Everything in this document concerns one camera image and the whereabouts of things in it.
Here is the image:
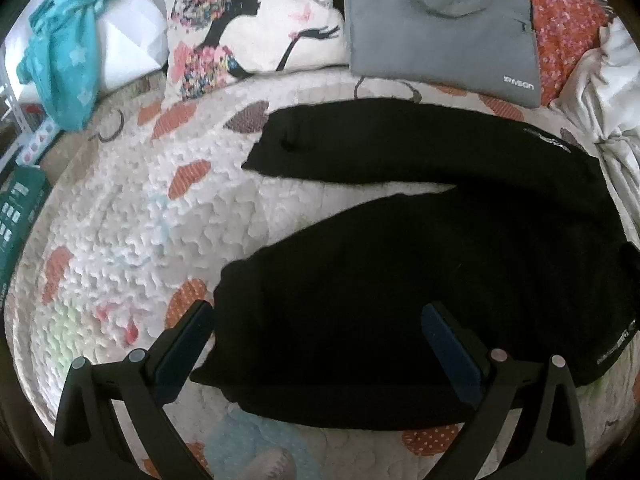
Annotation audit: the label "white crumpled sheet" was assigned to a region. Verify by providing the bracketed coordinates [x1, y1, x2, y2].
[551, 18, 639, 228]

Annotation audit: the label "red floral pillow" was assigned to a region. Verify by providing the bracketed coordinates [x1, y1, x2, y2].
[532, 0, 608, 105]

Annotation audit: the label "patterned long box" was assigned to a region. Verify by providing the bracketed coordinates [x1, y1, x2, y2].
[15, 117, 61, 167]

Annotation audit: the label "heart pattern quilted bedspread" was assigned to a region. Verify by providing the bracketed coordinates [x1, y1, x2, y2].
[4, 70, 639, 479]

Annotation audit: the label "black pants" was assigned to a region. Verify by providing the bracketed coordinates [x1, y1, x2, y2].
[191, 99, 639, 430]

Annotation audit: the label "floral girl print pillow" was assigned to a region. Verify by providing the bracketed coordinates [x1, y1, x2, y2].
[164, 0, 347, 105]

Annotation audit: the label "teal star cloth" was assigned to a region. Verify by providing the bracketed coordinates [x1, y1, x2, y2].
[16, 0, 110, 131]

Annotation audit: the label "green cardboard box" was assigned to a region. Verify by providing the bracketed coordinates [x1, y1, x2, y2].
[1, 166, 51, 294]

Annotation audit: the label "white pillow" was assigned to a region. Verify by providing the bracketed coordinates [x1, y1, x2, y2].
[4, 0, 168, 103]

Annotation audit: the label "grey laptop bag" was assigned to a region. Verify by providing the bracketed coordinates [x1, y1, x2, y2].
[344, 0, 541, 107]

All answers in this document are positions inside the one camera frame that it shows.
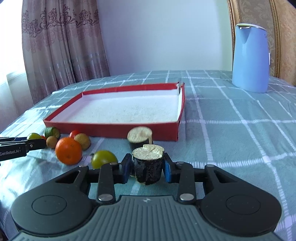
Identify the cut green cucumber piece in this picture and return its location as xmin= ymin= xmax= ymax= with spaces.
xmin=44 ymin=126 xmax=61 ymax=139

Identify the large green tomato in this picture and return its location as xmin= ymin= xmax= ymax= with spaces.
xmin=91 ymin=150 xmax=118 ymax=169

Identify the patterned pink curtain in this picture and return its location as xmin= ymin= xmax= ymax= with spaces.
xmin=21 ymin=1 xmax=110 ymax=103

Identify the gold upholstered headboard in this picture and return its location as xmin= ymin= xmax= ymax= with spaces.
xmin=227 ymin=1 xmax=295 ymax=85

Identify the dark cylinder piece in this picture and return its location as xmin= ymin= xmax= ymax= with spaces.
xmin=132 ymin=144 xmax=165 ymax=185
xmin=127 ymin=126 xmax=153 ymax=151

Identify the light blue kettle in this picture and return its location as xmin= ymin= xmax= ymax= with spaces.
xmin=232 ymin=23 xmax=270 ymax=93

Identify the green plaid bedsheet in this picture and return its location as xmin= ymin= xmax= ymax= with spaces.
xmin=1 ymin=70 xmax=295 ymax=240

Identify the orange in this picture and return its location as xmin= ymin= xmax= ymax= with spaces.
xmin=55 ymin=137 xmax=82 ymax=165

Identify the red shallow cardboard box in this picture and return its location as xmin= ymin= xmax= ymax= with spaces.
xmin=44 ymin=82 xmax=185 ymax=141

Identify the large yellow-brown fruit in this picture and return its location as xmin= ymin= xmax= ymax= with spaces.
xmin=74 ymin=133 xmax=91 ymax=151

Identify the small brown fruit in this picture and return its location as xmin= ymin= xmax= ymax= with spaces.
xmin=46 ymin=136 xmax=58 ymax=149

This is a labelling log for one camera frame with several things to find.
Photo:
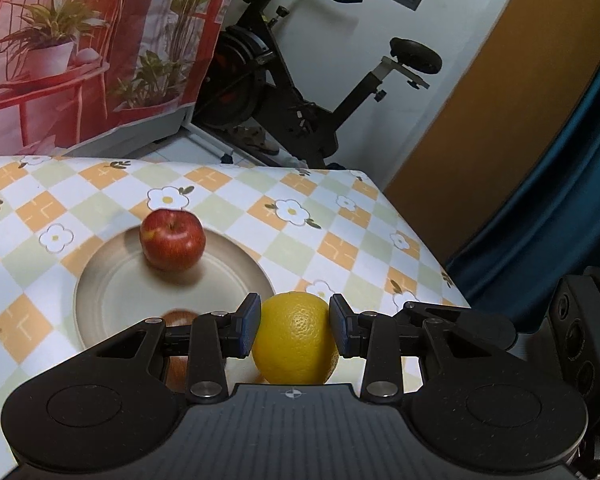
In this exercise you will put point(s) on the blue curtain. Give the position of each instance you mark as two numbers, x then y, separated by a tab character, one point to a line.
548	227

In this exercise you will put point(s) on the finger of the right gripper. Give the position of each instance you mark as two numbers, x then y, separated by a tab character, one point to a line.
491	328

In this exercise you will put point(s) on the wooden door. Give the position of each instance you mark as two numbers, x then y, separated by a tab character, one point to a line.
512	101

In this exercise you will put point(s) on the round yellow orange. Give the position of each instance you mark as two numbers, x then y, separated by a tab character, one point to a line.
294	343

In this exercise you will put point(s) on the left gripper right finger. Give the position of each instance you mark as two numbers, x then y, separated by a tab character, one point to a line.
374	337

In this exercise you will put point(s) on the pink printed backdrop cloth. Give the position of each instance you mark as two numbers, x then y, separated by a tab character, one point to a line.
72	70

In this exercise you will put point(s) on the beige round plate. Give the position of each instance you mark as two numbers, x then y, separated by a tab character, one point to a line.
118	287

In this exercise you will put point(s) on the dark red apple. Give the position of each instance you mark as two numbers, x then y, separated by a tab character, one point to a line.
176	377

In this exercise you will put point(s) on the bright red apple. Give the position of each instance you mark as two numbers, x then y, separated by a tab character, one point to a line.
172	240

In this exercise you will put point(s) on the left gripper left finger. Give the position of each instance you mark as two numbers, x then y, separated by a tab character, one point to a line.
212	340

━━━━━━━━━━━━━━━━━━━━

• **Exercise objective**:
Look over the listing and say how many lines hold the string "camera". Nothing but the number is needed.

• **Solution for this problem**:
3